悠真は複雑な気持ちだった。村長の話が本当だとすれば、自分は非常に危険な状況にある。しかし、その話があまりにも非現実的で、簡単には信じがたかった。
それでも、これまでに起こった不可解な出来事を考えれば、何らかの超自然的な現象が起こっている可能性は否定できない。
歩きながら、悠真は今朝の結衣との会話を思い出していた。確かに彼女は結衣だった。顔も声も仕草も、すべてが記憶の中の結衣そのものだった。
しかし、もしそれが影だとすれば——
悠真は首を振った。感情的には、結衣が生きていてほしいという願いがある。しかし理性的には、田中村長の説明の方が辻褄が合っていた。

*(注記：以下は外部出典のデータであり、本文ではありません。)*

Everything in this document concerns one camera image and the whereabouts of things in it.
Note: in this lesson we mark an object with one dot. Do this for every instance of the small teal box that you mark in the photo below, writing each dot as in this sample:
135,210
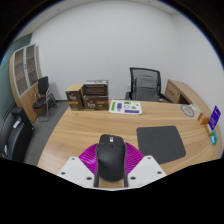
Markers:
214,137

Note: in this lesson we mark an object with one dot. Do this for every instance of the small orange box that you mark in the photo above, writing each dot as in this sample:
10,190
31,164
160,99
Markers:
203,119

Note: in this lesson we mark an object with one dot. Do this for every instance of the black mesh office chair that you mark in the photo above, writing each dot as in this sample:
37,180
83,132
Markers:
146,85

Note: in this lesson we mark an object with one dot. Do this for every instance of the white sheet with coloured print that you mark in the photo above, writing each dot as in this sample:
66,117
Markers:
125,107

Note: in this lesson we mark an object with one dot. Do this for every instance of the dark grey mouse pad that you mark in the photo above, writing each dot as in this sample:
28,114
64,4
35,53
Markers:
160,143

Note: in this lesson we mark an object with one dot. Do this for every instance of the round white grey disc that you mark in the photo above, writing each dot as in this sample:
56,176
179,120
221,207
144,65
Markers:
187,110

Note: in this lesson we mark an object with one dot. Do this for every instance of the black computer mouse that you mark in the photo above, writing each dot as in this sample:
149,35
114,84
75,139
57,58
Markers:
111,159

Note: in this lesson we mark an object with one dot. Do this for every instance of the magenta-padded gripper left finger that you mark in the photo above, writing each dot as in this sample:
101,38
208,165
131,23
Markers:
76,168

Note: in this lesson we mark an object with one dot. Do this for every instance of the black leather armchair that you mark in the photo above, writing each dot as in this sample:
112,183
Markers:
15,136

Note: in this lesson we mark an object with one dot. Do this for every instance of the black visitor chair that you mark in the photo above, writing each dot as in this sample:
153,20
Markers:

家に着く頃、村の灯篭が灯り始めていた。いつものように青白い光が、夜の闇を照らしている。
悠真はその光を見ながら思った。本当に、あの灯篭は村人の魂に対応しているのだろうか。そして、もし数が変わっているとすれば——
「数えてはいけない」
祖母の声が頭の中に響いた。
悠真は慌てて視線を逸らした。しかし、心の中には確実に疑問が残っていた。
家に入ると、悠真は戸締まりを確認した。田中村長の警告を思い出し、今夜は本当に外出しない方がいいだろう。
仏壇に線香を上げながら、悠真は祖母に語りかけた。
「おばあちゃん、僕はどうすればいいんでしょう?」
返事はない。しかし、線香の煙がゆらゆらと立ち上る様子を見ていると、祖母の存在を感じるような気がした。
その時、外から声が聞こえた。
「悠真、いる?」
結衣の声だった。
悠真は凍りついた。田中村長の警告が現実となって現れたのだ。
「悠真、お話ししない?」
声は玄関の方から聞こえてくる。
悠真は動けなかった。心では結衣に会いたいという気持ちがある。しかし理性では、彼女が危険な存在かもしれないということも理解していた。
「悠真? いないのかな?」
声は次第に遠ざかっていった。そして、やがて聞こえなくなった。
悠真は安堵のため息をついた。しかし同時に、深い孤独感にも襲われた。
この村で、一体誰を信じればいいのだろう?
窓の外では、青白い灯篭の光が静かに灯り続けていた。まるで何かを待っているかのように。